» Activity: Collect each line of the entries that holds the string "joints".

[Data excerpts]
_ _ _ _

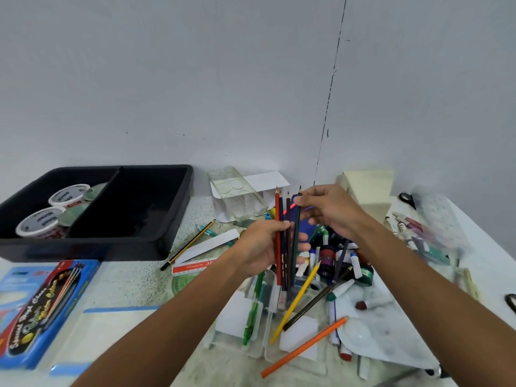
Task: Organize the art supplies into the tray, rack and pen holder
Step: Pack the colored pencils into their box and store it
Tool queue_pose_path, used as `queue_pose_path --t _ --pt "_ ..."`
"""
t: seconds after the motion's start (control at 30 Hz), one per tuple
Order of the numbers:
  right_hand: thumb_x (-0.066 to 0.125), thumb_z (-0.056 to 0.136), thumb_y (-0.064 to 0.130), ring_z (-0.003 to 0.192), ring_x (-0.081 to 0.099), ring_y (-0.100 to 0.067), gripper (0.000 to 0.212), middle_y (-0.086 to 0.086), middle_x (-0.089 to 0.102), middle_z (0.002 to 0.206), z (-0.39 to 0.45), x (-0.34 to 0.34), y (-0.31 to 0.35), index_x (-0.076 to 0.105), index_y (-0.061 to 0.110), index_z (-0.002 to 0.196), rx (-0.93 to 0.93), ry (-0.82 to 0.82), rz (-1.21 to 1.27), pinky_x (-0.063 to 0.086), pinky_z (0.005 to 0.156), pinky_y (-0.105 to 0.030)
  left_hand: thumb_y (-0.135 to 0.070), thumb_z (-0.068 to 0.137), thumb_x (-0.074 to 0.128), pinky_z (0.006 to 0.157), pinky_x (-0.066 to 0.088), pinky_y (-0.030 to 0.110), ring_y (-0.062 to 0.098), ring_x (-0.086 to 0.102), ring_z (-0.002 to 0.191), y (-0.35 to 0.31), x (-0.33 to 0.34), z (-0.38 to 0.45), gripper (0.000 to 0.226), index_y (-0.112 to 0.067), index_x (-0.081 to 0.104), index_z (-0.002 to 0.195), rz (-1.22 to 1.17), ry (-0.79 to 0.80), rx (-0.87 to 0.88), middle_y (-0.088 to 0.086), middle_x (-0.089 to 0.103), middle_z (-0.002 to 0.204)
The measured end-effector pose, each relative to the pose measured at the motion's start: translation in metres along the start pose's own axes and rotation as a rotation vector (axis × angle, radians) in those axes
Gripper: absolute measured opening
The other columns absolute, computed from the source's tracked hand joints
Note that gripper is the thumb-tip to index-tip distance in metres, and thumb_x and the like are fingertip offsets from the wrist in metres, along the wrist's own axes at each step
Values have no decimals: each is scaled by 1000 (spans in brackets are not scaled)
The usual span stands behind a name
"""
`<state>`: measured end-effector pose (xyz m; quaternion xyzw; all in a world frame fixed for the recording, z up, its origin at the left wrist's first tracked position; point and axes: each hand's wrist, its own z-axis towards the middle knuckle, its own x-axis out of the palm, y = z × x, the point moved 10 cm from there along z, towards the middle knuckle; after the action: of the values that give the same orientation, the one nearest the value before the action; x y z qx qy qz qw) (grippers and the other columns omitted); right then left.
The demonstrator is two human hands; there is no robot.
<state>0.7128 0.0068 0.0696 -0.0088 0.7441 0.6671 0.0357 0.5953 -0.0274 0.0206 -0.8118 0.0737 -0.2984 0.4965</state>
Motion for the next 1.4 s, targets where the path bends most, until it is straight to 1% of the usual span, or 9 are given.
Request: queue_pose_path --t 0.2,0.4,0.5,0.57,0.63,0.77,0.9,1.1,1.4 --pt "75 81 24 55 58 -8 22 2 68 68 -5 31 -5 70 5 90 -41 -92 -97 44 56 -24 1 97 45 62 60 38 25 69 70 -7 -23 -20 14 5 55 106 43 -28 80 17 68 84" --pt "65 85 28 77 49 -30 29 -19 66 90 -15 109 -22 68 0 92 122 226 176 42 62 -30 0 97 43 66 60 39 25 69 71 -14 -49 -50 18 6 58 105 83 24 87 17 67 87" --pt "56 92 15 92 58 -33 21 -25 64 112 -17 138 -24 64 -4 96 166 269 311 49 77 -36 1 96 44 68 60 41 26 69 73 -14 -65 -66 17 7 59 103 76 35 84 18 68 88" --pt "52 95 11 85 67 -31 18 -27 67 105 -22 159 -23 62 -4 93 185 275 372 55 72 -35 0 96 46 68 60 40 27 69 73 -14 -80 -76 18 9 59 105 57 18 87 20 67 89" --pt "50 96 10 77 71 -29 17 -24 70 93 -26 174 -19 60 -3 90 171 245 379 57 61 -30 -4 96 48 69 60 38 27 69 73 -13 -94 -86 19 8 61 103 55 -7 88 21 67 89" --pt "42 101 9 76 72 -30 19 -19 71 83 -27 189 4 56 0 92 76 144 503 60 66 -35 -36 96 52 84 54 44 31 69 87 -10 -142 -104 36 -3 66 104 118 -178 59 17 70 95" --pt "39 103 12 86 71 -35 20 -20 69 88 -34 199 24 54 1 95 -39 9 615 60 75 -44 -55 91 47 93 48 54 34 63 104 0 -196 -125 60 -4 62 117 -311 -367 81 18 66 114" --pt "42 102 9 88 71 -31 16 -11 71 84 -58 240 29 52 0 109 -187 -86 586 58 81 -41 -63 92 35 98 44 58 42 61 110 -12 -197 -147 70 -4 58 122 -591 -277 213 25 63 119" --pt "47 100 9 92 71 -31 10 -18 71 97 -77 290 22 56 6 103 -199 -57 483 55 88 -47 -58 96 33 96 47 51 36 65 106 -2 -234 -181 65 -5 61 121 -521 -394 167 23 68 111"
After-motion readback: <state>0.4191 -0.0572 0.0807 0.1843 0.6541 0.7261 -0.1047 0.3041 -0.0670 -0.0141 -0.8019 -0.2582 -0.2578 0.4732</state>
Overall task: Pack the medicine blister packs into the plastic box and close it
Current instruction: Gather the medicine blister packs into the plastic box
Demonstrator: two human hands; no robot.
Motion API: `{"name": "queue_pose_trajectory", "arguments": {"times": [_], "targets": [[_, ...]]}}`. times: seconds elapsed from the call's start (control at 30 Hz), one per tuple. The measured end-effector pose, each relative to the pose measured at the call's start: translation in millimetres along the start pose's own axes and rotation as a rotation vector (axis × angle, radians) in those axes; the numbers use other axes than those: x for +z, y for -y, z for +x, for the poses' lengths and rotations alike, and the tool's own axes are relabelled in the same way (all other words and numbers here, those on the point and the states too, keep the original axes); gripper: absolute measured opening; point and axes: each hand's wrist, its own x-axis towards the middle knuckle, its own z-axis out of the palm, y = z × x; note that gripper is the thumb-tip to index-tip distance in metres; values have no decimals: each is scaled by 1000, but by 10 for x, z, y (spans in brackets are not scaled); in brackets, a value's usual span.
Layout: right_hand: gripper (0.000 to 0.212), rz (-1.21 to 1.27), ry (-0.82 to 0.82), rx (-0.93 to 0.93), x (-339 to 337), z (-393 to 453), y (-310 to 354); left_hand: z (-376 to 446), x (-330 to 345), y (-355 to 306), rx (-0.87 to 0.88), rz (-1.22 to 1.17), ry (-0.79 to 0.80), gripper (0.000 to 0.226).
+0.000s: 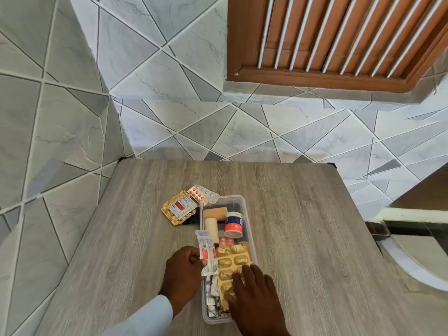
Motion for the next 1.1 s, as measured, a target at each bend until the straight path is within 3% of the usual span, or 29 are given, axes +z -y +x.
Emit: {"name": "queue_pose_trajectory", "arguments": {"times": [0.2, 0.43, 0.53, 0.67, 1.1], "targets": [[48, 4, 102, -8, -144, 309, 23, -17, 10, 51, -29, -41, 54, 13], [75, 106, 338, -172, -358, 173, -255, -37, -50, 108, -32, 78, 214, 58], [69, 59, 322, -156, -314, 133, -247, -70, -59, 38, 52, 230, 316, 83], [60, 103, 206, -105, -245, 149, -178, -117, -23, -27, 110, 480, 368, 74], [63, 0, 282, -141, -307, 124, -284, 79, -33, -13, 588, 1026, 354, 62]]}}
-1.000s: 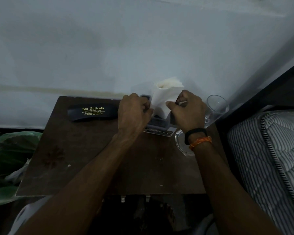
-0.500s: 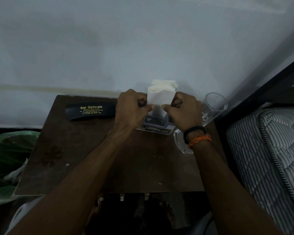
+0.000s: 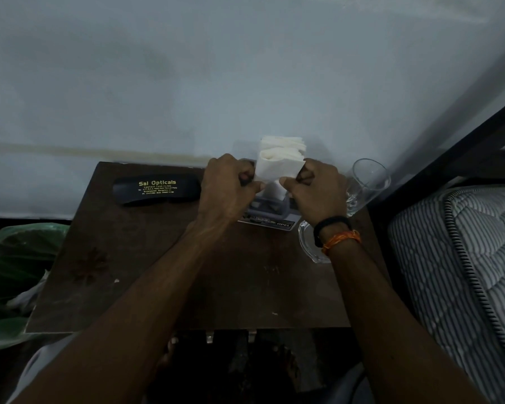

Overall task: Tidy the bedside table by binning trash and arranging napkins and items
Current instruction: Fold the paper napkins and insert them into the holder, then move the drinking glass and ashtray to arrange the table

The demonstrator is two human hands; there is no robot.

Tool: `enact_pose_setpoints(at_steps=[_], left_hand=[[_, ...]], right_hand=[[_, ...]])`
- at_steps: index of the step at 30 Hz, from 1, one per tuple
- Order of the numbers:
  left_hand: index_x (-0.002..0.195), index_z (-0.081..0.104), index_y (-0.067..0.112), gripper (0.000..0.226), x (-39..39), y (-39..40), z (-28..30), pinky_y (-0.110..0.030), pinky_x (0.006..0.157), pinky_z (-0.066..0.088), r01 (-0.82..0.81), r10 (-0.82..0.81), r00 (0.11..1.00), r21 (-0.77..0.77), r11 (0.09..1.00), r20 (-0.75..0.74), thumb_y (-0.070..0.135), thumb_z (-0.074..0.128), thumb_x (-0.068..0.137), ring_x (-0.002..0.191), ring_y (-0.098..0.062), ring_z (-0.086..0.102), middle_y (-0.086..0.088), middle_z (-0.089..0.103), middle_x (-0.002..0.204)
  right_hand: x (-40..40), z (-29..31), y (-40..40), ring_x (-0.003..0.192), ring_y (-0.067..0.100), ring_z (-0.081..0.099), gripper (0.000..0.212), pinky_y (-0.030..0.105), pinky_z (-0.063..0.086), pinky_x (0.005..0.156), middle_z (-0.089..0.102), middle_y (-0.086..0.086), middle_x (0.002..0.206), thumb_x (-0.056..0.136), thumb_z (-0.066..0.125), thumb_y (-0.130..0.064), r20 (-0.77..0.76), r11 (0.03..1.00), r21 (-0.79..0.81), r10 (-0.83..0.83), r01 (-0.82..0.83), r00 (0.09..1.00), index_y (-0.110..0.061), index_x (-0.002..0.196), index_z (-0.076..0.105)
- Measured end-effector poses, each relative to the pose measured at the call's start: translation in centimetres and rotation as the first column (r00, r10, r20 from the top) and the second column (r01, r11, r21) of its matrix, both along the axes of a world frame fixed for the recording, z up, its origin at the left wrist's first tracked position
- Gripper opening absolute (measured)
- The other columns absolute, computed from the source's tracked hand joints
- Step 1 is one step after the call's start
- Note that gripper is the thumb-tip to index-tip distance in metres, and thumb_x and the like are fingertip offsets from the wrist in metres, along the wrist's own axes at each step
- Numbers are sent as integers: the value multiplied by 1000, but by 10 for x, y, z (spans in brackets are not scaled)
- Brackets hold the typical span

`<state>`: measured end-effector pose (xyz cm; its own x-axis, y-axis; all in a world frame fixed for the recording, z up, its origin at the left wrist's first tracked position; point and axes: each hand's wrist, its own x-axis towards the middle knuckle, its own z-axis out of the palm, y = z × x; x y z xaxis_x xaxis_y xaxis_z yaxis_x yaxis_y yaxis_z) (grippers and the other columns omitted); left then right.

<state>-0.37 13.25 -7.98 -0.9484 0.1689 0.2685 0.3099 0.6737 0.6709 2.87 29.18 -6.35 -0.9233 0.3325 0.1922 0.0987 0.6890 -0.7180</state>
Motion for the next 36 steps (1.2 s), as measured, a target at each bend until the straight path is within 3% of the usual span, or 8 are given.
enact_pose_setpoints(at_steps=[6, 10, 15, 20, 24, 27, 32, 36], left_hand=[[104, 76, 12, 44, 1, -5, 2, -8, 65, 39, -12, 9, 999, 106, 994, 37, 36, 85, 70, 72, -4, 55, -2, 70, 90], [105, 67, 16, 41, 3, -13, 5, -30, 74, 52, -24, 11, 997, 152, 988, 82, 33, 83, 72, 90, -17, 59, 0, 62, 99], [107, 60, 16, 33, 6, -25, 6, -14, 63, 43, -97, 49, 977, 228, 969, 209, 18, 76, 78, 85, -11, 59, -2, 63, 99], [100, 61, 16, 26, 15, -35, 2, -13, 60, 40, -85, 23, 951, 190, 978, 308, 19, 75, 78, 77, -4, 56, 5, 63, 90], [94, 59, 13, 17, 22, -41, 3, -14, 56, 35, -103, 62, 949, 115, 988, 310, 15, 71, 81, 70, 0, 52, 7, 59, 81], [86, 61, 12, 6, 32, -39, 3, -20, 59, 45, -27, 13, 942, 40, 999, 335, 15, 66, 86, 72, -3, 57, 2, 63, 81], [81, 52, 21, 16, 57, -28, -3, -34, 71, 55, 46, -5, 928, -103, 994, 372, 25, 67, 85, 76, -15, 60, 1, 61, 82], [97, 56, 20, 29, 73, -31, -22, -45, 87, 54, 60, 75, 920, -328, 943, 385, 43, 65, 83, 96, -23, 59, -5, 61, 105]], right_hand=[[1, 2, -1, 74, 18, 68, 23, 41, 59, 70, 72, 3, 77, 70, 79, -17, 17, 1000, -14, -6, 6, 1000, -11, 91, 71], [4, 4, 0, 77, 20, 69, 22, 43, 58, 75, 73, 4, 79, 71, 75, -9, 19, 999, -37, -7, 8, 1000, -13, 92, 69], [15, 8, 6, 77, 13, 66, 14, 31, 56, 75, 71, -4, 78, 73, 66, -10, 19, 989, -11, -149, 150, 989, -17, 84, 69], [30, 6, 13, 91, 22, 66, 20, 32, 53, 85, 73, 4, 93, 81, 71, -28, 146, 982, 117, -166, 150, 975, -12, 93, 72], [40, 8, 14, 94, 22, 67, 18, 39, 54, 90, 74, 4, 96, 83, 70, -29, 135, 980, 57, -198, 191, 971, -14, 92, 72], [45, 12, 28, 92, 19, 68, 10, 36, 54, 88, 74, 0, 93, 81, 70, -26, 104, 966, 47, -258, 254, 961, -17, 86, 71], [54, 9, 44, 85, 14, 63, 7, 24, 46, 78, 70, -4, 88, 81, 62, -13, 182, 985, 41, -170, 166, 968, -17, 81, 67], [57, 6, 57, 76, 25, 62, 23, 29, 49, 72, 65, 2, 72, 82, 56, -15, 176, 950, 109, -307, 292, 935, -16, 59, 56]])
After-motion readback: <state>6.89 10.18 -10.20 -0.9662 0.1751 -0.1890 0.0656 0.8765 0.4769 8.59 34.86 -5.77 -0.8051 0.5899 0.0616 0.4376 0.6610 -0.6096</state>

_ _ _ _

» Response to the exercise:
The other columns absolute, computed from the source's tracked hand joints
- The other columns absolute, computed from the source's tracked hand joints

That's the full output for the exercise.